= Jenn Alandy Trahan =

American short story writer

Jenn Alandy Trahan is an American short story writer. Her work has appeared in Harper's Magazine, One Story, and other publications. A former Stegner Fellow, Trahan has taught for several years as a Jones Lecturer at Stanford University.

== Early life ==
Trahan was born in Houston, Texas and raised in Vallejo, California. She was the first in her family to go to college and attended the University of California, Irvine, graduating with a Bachelor of Arts in English. In 2015, Trahan graduated from McNeese State University with an MA in English and MFA in Creative Writing.

== Career ==

Trahan's short story "They Told Us Not To Say This" was published in Harper's Magazine in September of 2018 and was subsequently selected for The Best American Short Stories 2019. It was also included on a recommendation list in Electric Literature.

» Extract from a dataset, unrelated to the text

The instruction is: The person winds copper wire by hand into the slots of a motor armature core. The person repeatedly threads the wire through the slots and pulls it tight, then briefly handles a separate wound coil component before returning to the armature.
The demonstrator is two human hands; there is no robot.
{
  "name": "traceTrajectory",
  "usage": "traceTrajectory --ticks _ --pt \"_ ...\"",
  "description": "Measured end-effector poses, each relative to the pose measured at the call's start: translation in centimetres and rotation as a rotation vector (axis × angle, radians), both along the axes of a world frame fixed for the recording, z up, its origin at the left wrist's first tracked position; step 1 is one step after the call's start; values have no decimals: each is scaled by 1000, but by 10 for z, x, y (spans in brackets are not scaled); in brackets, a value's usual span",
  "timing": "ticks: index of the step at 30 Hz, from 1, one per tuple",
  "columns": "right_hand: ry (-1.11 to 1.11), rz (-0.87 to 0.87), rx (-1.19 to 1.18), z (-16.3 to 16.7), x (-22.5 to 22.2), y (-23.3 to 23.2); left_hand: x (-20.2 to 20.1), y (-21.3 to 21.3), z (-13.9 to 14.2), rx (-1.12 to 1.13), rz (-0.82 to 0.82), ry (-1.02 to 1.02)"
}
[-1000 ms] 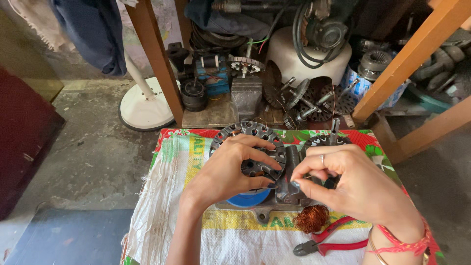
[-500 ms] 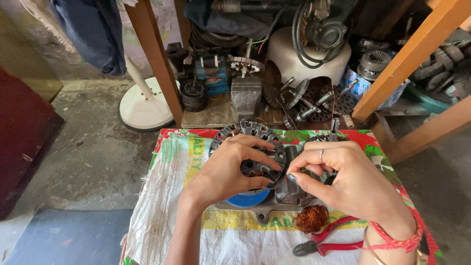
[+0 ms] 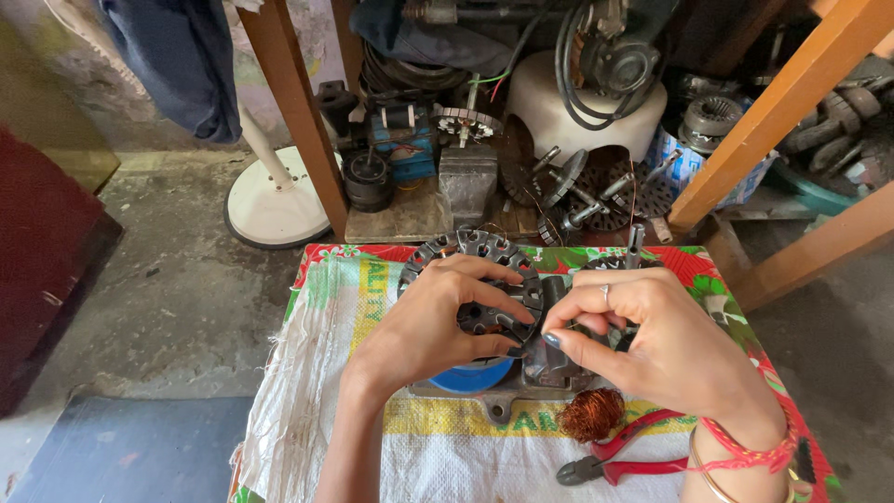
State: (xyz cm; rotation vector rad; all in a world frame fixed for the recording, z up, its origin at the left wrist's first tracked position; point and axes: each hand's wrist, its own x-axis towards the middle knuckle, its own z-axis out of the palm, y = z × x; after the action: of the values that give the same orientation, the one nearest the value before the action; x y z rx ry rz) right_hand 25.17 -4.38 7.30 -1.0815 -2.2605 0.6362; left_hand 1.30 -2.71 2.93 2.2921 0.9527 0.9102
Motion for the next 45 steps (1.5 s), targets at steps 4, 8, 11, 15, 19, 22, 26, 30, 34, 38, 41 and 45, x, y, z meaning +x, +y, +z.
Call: traceTrajectory --ticks 4,8,11,15,19,22,26,30,34,38,41,45 --pt "10 47 -49 -1 1 2 0 0 0 2 2 1" --pt "36 93 -94 -1 2 2 -1 0 0 2 -14 -6" --pt "46 72 -118 1 3 2 -1 0 0 12 -10 -1" --pt "51 69 -76 2 1 1 -1 0 0 -2 -12 3" --pt "115 -12 -45 4 3 -4 -1 0 0 11 -18 -4" --pt "220 -39 51 4 6 -6 -1 0 0 27 -18 -2" --pt "380 -105 151 1 8 -6 -1 -1 0 9 -9 0" --pt "286 -287 310 -2 7 0 -4 -1 0 -45 21 -40" --pt "199 -421 254 3 2 1 -7 -2 1 -37 46 -63" --pt "-81 -420 624 10 -13 -5 -6 -2 1 -32 51 -65" --pt "-158 -266 805 8 -29 -15 -4 -2 -1 -19 35 -81" --pt "-123 -19 654 -1 -44 -14 -4 -2 -2 0 62 -98"
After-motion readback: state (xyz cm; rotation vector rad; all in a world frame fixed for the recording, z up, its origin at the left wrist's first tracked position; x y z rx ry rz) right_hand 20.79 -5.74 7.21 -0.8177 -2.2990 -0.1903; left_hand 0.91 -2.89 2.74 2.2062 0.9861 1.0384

Her short story "The Freak Winds Up Again" was published by One Story in November of 2020 and recommended by The Paris Review.

From 2016 to 2018, Trahan received a Stegner Fellowship, after which she was hired by Stanford University to be a Jones Lecturer. There, she taught classes in fiction, nonfiction, creative expression, and service learning, as well as open workshops for its Writer's Studio program.

In 2020, Trahan was a Writing Downtown fellow, attending a month-long residency near The Writer's Block in Downtown Las Vegas. She also became an alumnus of the Gullkistan Center for Creativity in Iceland the same year.

In 2023, Trahan was selected to be a 2024 Writer in Residency at the Edith Wharton-Straw Dog Writers Guild program at The Mount. At the 2024 AWP conference in Kansas City, Missouri, Trahan was on an Asian Pacific Islander American writers panel with Gina Chung, Jean Kyoung Frazier, Mark Galarrita, and Gene Kwak.

== Personal life ==
An instructor at Stanford University, Trahan is based in Palo Alto, California where she lives with her spouse, daughter, and two dogs.